* Work request
Each line of the listing that includes "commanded" should be reported.

⁂

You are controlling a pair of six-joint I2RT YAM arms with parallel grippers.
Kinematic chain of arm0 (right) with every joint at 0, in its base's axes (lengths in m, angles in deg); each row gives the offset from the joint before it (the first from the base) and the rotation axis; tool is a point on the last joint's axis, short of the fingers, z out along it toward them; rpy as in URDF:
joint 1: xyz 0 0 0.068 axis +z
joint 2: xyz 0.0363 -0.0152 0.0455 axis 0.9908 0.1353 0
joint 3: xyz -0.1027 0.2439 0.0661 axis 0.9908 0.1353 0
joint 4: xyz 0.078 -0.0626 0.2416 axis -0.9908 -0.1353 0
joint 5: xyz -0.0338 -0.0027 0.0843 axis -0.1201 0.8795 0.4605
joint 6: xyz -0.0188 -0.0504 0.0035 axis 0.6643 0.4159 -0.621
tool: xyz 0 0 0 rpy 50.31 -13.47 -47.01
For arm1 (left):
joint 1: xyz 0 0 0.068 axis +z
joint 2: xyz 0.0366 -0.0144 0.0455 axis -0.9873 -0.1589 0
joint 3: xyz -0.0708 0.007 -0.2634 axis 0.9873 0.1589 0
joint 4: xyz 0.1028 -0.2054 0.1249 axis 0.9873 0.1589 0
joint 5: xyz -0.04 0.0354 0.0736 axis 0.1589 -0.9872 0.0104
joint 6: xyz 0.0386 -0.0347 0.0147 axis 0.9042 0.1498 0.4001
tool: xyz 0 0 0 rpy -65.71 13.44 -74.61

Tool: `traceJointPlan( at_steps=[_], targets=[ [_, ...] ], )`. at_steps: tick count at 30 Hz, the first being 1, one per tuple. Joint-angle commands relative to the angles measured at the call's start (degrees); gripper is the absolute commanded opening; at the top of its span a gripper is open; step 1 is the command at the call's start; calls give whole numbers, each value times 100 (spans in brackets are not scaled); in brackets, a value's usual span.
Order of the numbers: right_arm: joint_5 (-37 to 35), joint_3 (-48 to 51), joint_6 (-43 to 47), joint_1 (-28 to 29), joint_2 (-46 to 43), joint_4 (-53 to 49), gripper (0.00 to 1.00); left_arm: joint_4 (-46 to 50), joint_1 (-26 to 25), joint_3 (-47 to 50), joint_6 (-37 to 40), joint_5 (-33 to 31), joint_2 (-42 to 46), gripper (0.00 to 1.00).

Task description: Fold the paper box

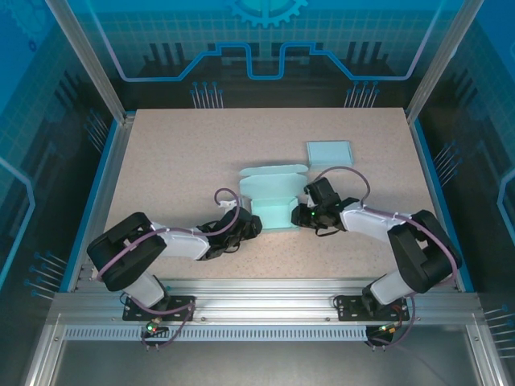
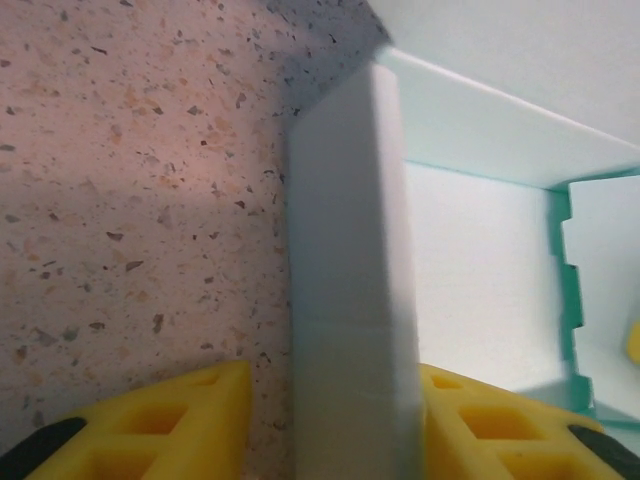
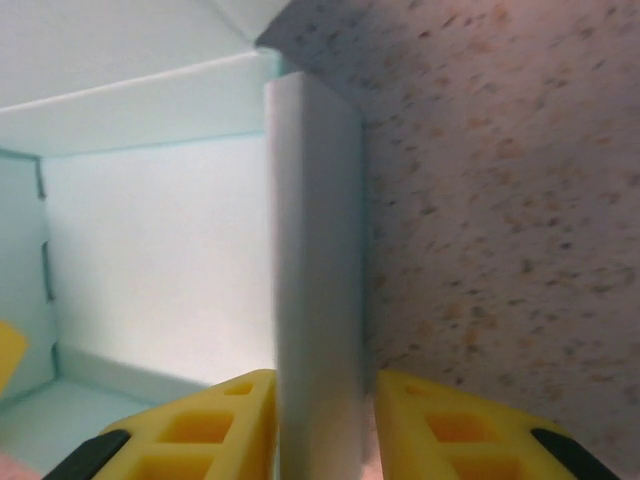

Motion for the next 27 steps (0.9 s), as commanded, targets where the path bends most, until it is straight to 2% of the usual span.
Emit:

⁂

* Written solution
Tool: `traceJointPlan( at_steps=[_], targets=[ [_, ...] ], )`. at_steps: tick count at 30 Hz, the first being 1, one per tuple. Joint-angle commands relative to the angles measured at the call's start (degrees); gripper is the absolute commanded opening; at the top of its span a gripper is open; step 1 is the command at the call's start; calls give whole numbers, each value times 100 (spans in brackets are not scaled); in brackets, a value's usual span.
Motion for the next 27 steps (0.9 s), as commanded, targets where the path bends most, until it is straight to 2% of the usual span.

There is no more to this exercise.